- Era: mid-1500s
When Thoinot Arbeau (pseudonym of Jehan Tabourot) published his book of dances, Orchésographie (available in English translation as Orchesography), in the late 1580s, he described "regional" branles for Poitou, Brittany, and Scotland. It is not clear whether the two Branles d'Escosse (literally "Branles of Scotland" but colloquially known as the Scottish Branles) he gives, the first and second in a suite of unknown length, were actually imported from Scotland, or merely a romantic French conception of what the Scots were doing. The timing is suggestive: Arbeau described the Branles d'Escosse as having been "en vogue" around twenty years before, which would place them in the 1560s, soon after the marriage of the teenaged Mary Stuart to the future François II in 1558 and their brief reign from 1559-1560, though since Mary had been raised in France from the age of five, it seems unlikely that she personally introduced these dances! Music still exists (published by Pierre Attaignant) for other suites of Branles d'Escosse, but no further dance instructions have come to light.
This pair of branles is choreographically notable in being the only standard branles to use the pied croisé (shown to the left) in which the free foot is crossed in front during a hop. (There are grèves croisées in Arbeau's Gavottes, but those are atypical for other reasons.)
Performance
Formation: a line or circle of people holding hands. Couples (men to the left of their partners) would probably have been the standard, but there are no gender-specific moves in these branles. All steps are taken sideways, rather than forward and back. Steps should be small (about shoulder-width); leaps and kicks should be restrained and fairly gentle. In the absence of the rest of the original suite, the two sequences are typically danced in alternation, two or more repeats of the first followed by two or more of the second, and so on.
Translation of terms from French to English
Double: double
Simple: single
Pied en l'air: kick
Sault & capriole: jump & capriole
The first branle of Scotland
Double left. Double right. Single left, single right
Counts/Steps
1-4 Step left, close right, step left, hop on left (double left)
5-8 Step right, close left, step right, hop on right (double right)

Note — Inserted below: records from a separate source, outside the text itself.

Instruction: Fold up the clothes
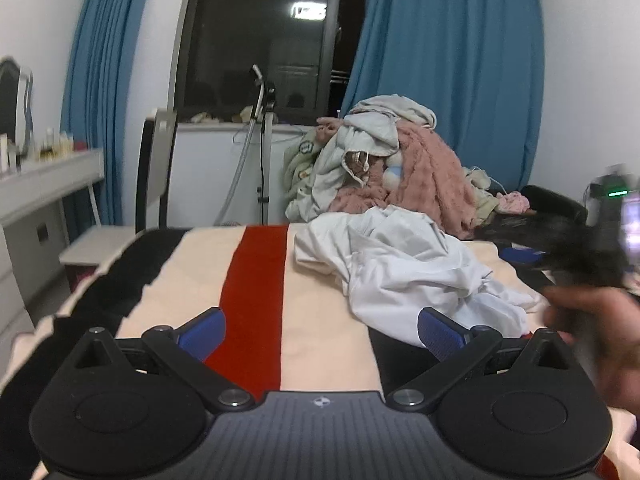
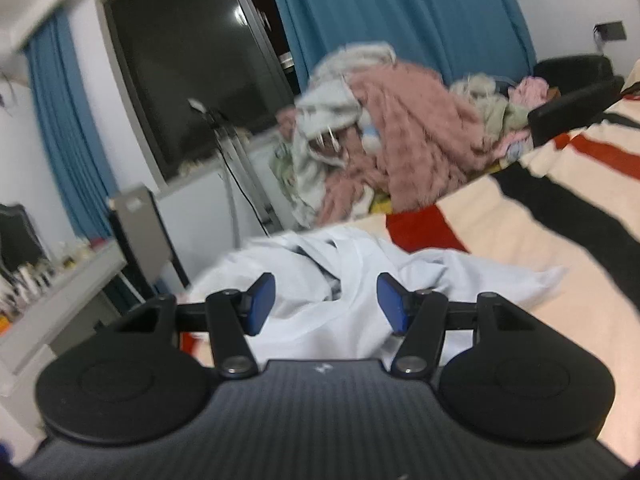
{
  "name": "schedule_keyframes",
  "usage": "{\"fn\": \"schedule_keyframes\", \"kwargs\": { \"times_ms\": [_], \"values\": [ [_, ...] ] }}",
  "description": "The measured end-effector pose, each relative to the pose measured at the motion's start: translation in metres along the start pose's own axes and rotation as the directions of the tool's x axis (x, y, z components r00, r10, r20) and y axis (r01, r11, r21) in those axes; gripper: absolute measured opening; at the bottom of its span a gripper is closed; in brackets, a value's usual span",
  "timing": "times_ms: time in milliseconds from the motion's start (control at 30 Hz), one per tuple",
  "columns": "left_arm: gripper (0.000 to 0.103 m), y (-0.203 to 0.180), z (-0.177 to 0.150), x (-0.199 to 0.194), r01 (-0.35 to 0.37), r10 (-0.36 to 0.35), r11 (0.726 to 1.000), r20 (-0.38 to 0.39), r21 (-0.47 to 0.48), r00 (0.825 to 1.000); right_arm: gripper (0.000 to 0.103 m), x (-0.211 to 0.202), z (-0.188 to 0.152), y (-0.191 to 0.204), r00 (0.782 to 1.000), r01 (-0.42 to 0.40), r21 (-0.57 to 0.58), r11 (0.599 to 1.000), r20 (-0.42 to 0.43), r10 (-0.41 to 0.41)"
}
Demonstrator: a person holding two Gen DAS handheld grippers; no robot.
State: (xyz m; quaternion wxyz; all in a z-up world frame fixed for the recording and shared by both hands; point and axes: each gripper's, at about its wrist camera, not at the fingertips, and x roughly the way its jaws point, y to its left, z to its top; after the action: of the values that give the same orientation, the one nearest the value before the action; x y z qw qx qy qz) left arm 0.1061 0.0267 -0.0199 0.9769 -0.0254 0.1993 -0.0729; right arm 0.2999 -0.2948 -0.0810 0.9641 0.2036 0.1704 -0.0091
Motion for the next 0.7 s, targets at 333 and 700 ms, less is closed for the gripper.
{"fn": "schedule_keyframes", "kwargs": {
  "times_ms": [333,700],
  "values": [
    [0.102,0.032,-0.011,0.034,-0.027,0.027,1.000,0.015,-0.004,1.000,0.006,0.089,-0.021,0.000,0.983,0.103,-0.111,0.988,-0.138,-0.118],
    [0.102,0.016,-0.012,0.000,0.047,-0.046,0.998,0.028,-0.037,0.999,0.005,-0.099,-0.006,0.024,0.996,0.019,-0.193,0.981,0.085,-0.003]
  ]
}}
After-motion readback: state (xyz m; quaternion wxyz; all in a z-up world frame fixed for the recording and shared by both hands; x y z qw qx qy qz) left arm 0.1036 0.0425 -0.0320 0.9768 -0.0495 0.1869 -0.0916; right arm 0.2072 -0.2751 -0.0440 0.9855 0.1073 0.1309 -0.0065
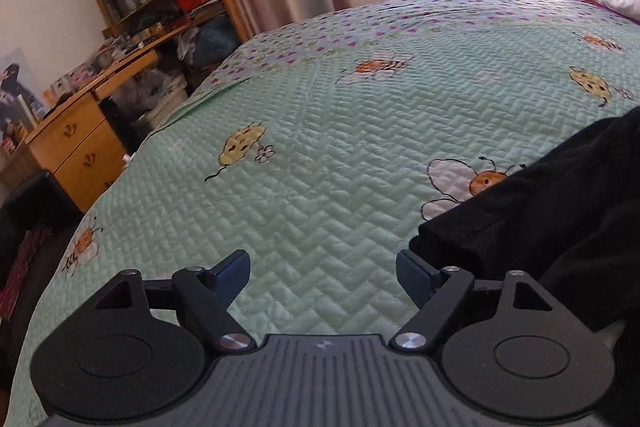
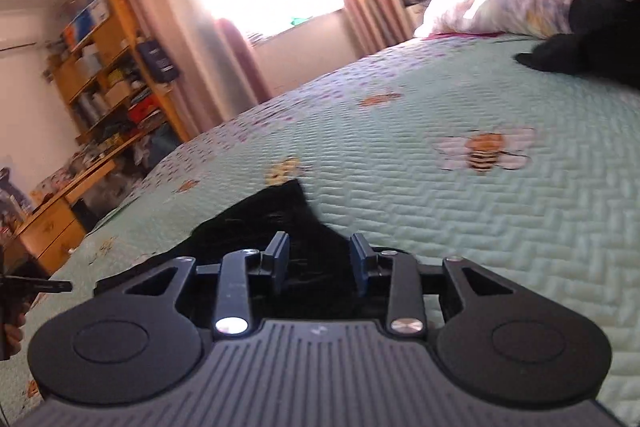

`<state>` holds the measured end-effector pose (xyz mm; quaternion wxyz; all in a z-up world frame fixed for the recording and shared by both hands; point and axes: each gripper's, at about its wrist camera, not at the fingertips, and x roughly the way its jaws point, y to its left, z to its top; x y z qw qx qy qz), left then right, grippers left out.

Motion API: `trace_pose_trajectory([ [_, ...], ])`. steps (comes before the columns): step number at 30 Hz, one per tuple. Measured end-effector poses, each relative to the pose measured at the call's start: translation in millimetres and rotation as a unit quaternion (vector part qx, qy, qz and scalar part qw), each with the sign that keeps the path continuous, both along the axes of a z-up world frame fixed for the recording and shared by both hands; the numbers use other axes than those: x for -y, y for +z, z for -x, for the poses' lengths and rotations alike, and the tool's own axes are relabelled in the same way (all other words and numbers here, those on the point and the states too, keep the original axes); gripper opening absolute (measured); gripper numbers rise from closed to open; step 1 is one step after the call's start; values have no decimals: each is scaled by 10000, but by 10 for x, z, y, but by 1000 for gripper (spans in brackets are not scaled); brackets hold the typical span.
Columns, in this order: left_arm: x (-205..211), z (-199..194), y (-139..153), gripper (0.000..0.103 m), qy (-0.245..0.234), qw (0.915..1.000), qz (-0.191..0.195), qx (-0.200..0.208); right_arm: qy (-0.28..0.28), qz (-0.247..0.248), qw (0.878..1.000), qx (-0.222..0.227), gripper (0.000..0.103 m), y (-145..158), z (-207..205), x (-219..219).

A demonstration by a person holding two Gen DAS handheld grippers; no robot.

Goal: Fold clothes

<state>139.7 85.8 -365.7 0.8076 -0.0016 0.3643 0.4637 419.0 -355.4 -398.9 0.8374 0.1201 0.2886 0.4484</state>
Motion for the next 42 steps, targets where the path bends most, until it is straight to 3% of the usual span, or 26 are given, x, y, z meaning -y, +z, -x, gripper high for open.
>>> trace_pose_trajectory([
  [3,187,-75,-48,80,-740,9953,-626,-11,427,-181,9985,-300,37,31,67,-370],
  [7,185,-217,-94,83,-1019,9933,-542,64,558,-89,9974,-442,37,-19,172,-490],
  [10,118,-219,-150,82,-960,9947,-304,209,587,35,9974,-407,37,-44,260,-470],
  [13,115,-179,-153,82,-1101,9921,170,570,606,109,9973,-409,37,-94,289,-462],
  [20,18,-258,-176,80,-1312,9738,1354,1275,675,199,9964,-468,37,-210,317,-454],
  [25,-64,-338,-253,79,-1104,9661,1873,1390,674,170,9963,-514,38,-227,330,-383],
  [42,-93,-629,-259,80,-987,9612,2230,1291,696,168,9964,-444,46,-167,428,-306],
])
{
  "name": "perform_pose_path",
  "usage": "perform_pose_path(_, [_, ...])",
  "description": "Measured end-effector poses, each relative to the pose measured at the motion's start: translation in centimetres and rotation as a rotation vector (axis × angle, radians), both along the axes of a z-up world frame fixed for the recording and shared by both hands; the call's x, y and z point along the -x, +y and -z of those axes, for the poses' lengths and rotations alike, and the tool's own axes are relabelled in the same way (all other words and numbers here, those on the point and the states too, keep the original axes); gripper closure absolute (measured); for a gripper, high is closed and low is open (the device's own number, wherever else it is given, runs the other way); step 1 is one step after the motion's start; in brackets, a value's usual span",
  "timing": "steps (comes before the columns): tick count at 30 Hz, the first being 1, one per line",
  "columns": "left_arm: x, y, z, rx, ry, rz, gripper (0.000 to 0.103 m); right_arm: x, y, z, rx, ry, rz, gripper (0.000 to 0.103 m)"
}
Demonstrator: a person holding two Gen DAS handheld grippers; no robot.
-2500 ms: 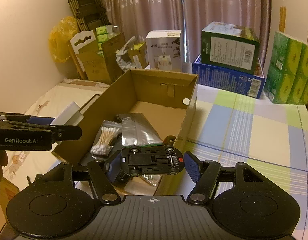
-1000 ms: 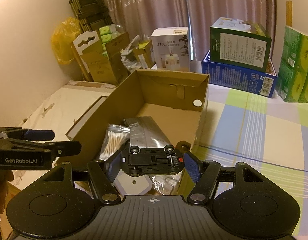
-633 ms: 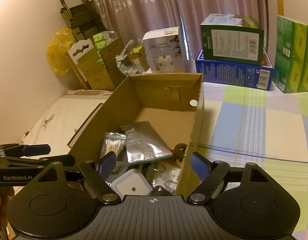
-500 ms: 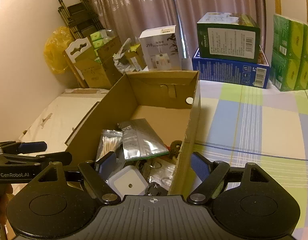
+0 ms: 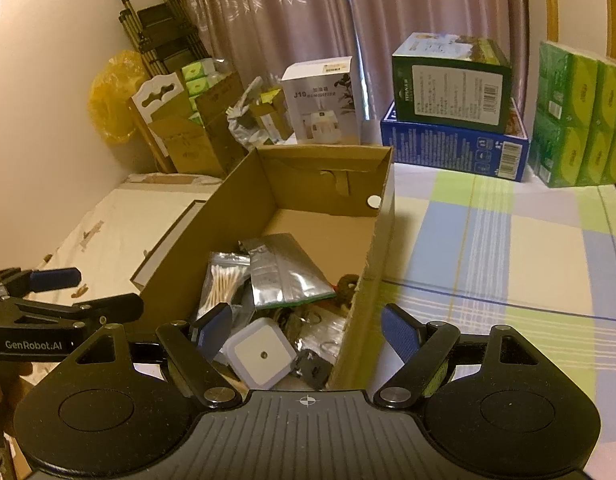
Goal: Organize objects
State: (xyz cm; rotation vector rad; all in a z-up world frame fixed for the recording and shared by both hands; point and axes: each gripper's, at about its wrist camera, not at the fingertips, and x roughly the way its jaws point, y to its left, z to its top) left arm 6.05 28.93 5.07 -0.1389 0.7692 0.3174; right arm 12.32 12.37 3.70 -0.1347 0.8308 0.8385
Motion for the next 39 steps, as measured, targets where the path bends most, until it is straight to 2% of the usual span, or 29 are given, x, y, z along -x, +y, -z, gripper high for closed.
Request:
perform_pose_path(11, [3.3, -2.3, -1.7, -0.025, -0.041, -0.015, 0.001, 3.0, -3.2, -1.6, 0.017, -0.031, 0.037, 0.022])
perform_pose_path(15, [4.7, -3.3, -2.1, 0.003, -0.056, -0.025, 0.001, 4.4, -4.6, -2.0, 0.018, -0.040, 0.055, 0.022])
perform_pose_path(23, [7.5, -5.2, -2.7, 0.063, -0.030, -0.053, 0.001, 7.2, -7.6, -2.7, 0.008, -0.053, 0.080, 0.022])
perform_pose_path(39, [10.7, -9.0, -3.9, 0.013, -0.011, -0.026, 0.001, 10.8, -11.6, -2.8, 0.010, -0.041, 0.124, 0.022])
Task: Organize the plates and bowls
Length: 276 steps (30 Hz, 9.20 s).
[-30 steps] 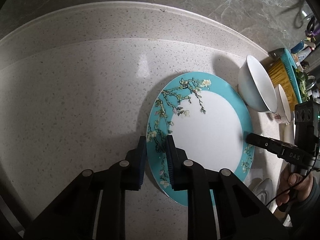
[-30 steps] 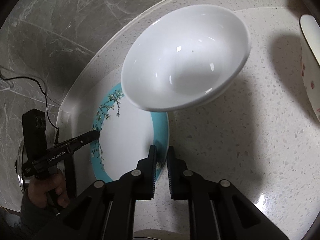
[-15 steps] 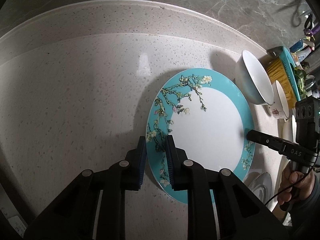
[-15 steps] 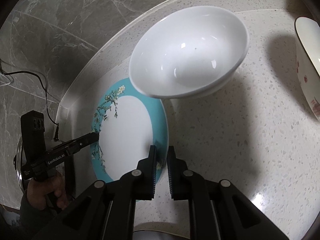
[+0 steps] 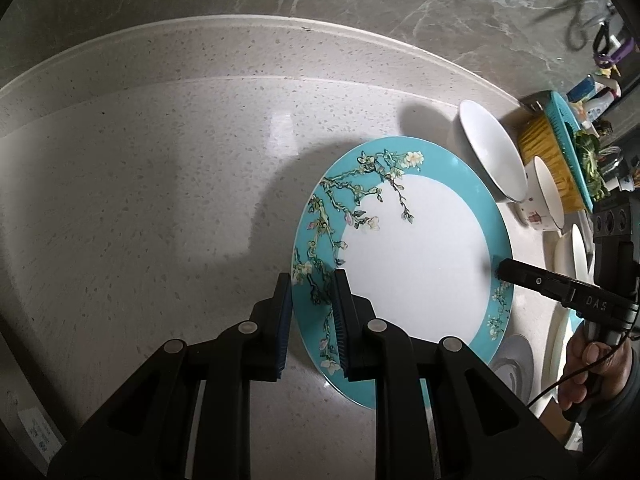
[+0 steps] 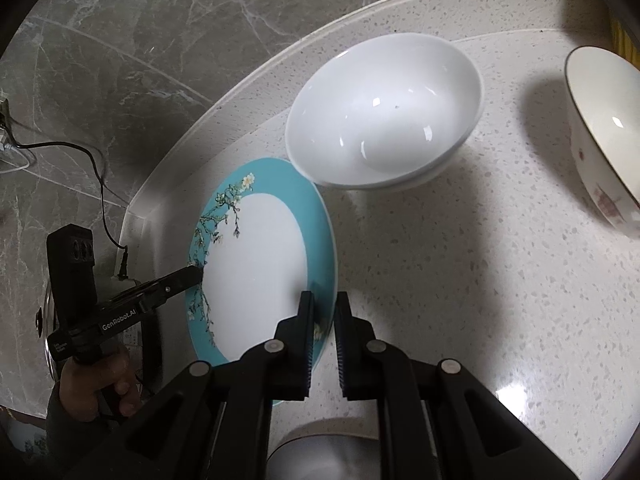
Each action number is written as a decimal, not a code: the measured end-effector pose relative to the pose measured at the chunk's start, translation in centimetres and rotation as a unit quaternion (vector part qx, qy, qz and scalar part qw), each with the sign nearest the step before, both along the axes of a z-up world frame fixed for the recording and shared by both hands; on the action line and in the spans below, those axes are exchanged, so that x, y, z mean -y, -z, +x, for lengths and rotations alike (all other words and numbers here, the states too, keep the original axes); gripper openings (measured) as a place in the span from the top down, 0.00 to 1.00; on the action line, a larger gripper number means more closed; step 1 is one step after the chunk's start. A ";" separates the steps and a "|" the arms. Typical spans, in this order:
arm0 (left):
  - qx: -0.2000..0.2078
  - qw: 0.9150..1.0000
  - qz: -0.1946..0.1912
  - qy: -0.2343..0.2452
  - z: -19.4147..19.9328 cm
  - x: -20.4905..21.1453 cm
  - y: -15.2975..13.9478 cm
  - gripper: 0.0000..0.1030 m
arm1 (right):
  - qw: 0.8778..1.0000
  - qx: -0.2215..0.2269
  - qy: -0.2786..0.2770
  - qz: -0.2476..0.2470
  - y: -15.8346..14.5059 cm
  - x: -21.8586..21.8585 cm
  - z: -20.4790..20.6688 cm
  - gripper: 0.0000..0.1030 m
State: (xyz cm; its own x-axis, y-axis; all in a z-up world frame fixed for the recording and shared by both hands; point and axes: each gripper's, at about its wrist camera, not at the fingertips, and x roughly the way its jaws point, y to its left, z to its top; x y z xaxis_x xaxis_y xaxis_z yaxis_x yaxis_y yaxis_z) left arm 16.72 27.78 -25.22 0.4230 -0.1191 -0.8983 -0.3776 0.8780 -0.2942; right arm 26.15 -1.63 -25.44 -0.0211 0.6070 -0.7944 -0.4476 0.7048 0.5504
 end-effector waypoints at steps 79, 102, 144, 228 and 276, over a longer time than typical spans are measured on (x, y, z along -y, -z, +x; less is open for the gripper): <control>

9-12 Step left, hop left; step right, hop on right (single left, single right)
The second branle of Scotland
Double left. Single right, single left. Double right.
Double left. Single right. Kick right, kick left, kick right, jump & capriole.
Counts/Steps
1-4 Step left, close right, step left, hop on left (double left)
5-8 Step right, hop right; step left, hop on left (single right, single left)
9-12 Step right, close left, step right, hop on right (double right)
13-16 Step left, close right, step left, hop on left (double left)
17-18 Step right, hop right (single right)
19 (leaping onto the left foot) Kick right foot forward
20 (leaping onto the right foot) Kick left foot forward
21 (leaping onto the left foot) Kick right foot forward
22 Jump straight up into the air with a capriole
Important style notes
On each of the hops, the free foot is crossed gently in front of the opposite leg in a move called pied croisé, as illustrated above. Don't point the toe; we are still pre-ballet! On the jump, the legs (or feet) should be rapidly swished back and forth in midair as many times as the dancer can manage. Arbeau's illustration of a capriole is to the right.
Recordings for Dancing
My favorite version is on Compagnie Maître Guillaume's Dance Music of the French Renaissance. I also like Wolgemut's
Tempus Saltandi. And while I don't personally own
Guide des Instruments de la Renaissance, their sound clip sounds quite promising.
I do love these branles. Thanks for the post. Now I'll have the tune stuck in my head all day, though. Grr...
Posted by: Cathy | February 20, 2008 at 09:36 AM
Yikes. Jumping and swiishing legs as fast as possible. Definitely for the energetic!
Posted by: Marilee J. Layman | February 20, 2008 at 07:19 PM
Since the only thing that sets these branles apart from the others in Orchesography is that pied croisé kick, I wonder if that is what made them "Scottish". I wonder if that kick, so prominent in later Scottish dancing, was already a feature of Scottish regional style, so much so that a Frenchman would use it to pantomime dancing like a Scotsman.
Posted by: Urraca | March 22, 2008 at 12:58 PM
Urraca: Could be that, or could be that it was the French conception of what "Scottish" was. I'd be reluctant to make any definite statement about Scottish dance of the era in the absence of direct evidence. The 19th-century Scottische and Ecossoise don't appear to have had any particular connection to Scotland at all.
The pied croisé is in some of Arbeau's galliard variations as well, for whatever that's worth.